Hashmi conclut que bien que tous ces outils aient révolutionné la communication, les affaires, les soins de santé et même la politique, « ils ont tous été conçus spécifiquement pour utiliser la technologie, y compris l’ingénierie comportementale, pour vous assurer de passer le plus de temps possible sur un site Web ou une application. « Plus vous y consacrez de temps, mieux c’est pour les créateurs d’applications, car cela leur permet ensuite de « vendre » votre temps aux annonceurs. »

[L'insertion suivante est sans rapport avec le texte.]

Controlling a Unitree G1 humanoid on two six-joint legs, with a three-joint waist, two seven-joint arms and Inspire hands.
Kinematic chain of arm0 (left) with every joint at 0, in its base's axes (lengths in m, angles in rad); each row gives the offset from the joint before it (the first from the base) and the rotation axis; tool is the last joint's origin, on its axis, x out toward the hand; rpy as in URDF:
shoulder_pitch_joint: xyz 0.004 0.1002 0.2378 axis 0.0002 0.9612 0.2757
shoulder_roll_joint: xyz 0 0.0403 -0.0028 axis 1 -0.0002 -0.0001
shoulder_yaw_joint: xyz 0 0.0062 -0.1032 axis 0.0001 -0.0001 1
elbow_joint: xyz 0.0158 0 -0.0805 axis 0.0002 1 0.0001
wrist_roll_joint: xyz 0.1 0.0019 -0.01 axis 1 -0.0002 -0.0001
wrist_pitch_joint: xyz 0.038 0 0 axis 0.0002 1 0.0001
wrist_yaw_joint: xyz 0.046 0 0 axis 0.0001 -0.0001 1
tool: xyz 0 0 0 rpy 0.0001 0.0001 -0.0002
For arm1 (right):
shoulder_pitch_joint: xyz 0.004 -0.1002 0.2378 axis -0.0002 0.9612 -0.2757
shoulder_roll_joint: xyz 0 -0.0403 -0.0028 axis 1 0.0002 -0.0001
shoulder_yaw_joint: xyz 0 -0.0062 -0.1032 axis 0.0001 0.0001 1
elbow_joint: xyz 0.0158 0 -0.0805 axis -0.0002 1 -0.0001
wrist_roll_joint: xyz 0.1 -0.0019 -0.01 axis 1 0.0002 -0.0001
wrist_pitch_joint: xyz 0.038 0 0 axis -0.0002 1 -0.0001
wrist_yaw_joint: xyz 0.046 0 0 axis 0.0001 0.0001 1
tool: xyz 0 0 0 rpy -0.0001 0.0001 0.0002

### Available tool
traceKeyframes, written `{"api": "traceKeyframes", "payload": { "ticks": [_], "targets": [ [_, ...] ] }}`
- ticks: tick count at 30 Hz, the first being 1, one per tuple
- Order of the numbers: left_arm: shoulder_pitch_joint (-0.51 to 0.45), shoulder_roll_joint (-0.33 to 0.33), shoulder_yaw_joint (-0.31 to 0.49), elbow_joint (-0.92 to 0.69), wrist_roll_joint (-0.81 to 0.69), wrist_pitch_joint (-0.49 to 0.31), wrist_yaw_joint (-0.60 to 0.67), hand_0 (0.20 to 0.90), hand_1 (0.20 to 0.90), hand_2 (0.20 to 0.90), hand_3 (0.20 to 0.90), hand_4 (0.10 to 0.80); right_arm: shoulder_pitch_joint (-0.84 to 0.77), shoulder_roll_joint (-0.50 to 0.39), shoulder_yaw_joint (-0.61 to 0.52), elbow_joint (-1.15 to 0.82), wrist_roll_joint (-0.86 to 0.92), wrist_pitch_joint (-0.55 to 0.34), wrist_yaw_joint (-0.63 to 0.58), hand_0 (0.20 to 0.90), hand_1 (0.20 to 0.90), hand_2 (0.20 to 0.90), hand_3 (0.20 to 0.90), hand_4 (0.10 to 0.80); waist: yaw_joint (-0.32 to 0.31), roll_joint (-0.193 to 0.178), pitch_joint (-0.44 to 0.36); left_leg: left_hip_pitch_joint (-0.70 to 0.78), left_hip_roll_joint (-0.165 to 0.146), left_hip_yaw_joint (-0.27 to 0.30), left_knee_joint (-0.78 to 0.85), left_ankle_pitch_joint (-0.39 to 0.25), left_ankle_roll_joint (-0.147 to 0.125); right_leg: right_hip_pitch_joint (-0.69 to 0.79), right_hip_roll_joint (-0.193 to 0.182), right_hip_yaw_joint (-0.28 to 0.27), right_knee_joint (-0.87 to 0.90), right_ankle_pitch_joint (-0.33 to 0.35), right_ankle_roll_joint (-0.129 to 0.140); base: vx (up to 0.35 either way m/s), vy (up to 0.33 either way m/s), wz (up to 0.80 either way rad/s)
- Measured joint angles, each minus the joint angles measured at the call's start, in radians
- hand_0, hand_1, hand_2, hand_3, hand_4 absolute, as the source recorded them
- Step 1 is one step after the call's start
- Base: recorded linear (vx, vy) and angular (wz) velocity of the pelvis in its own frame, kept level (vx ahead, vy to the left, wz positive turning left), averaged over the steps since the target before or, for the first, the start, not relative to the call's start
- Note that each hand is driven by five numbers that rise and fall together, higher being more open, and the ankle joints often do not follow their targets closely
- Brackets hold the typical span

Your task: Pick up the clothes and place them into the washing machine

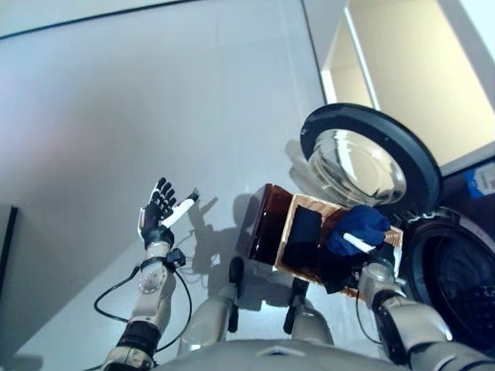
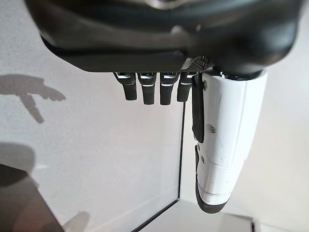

Alors, comment pouvons-nous vérifier si nous sommes subtilement guidés et affectés par l’application de médias sociaux que nous utilisons le plus ? « Si vous supprimez une application de médias sociaux particulière de votre téléphone », explique Khalid, « après quelques semaines, vos flux de médias sociaux changeront car ils n’obtiendront plus les données de votre téléphone. Nous avons besoin de beaucoup plus de sensibilisation sur ce que ces plateformes de médias sociaux impliquent, comment elles fonctionnent et ce que cela nous coûte », dit-il.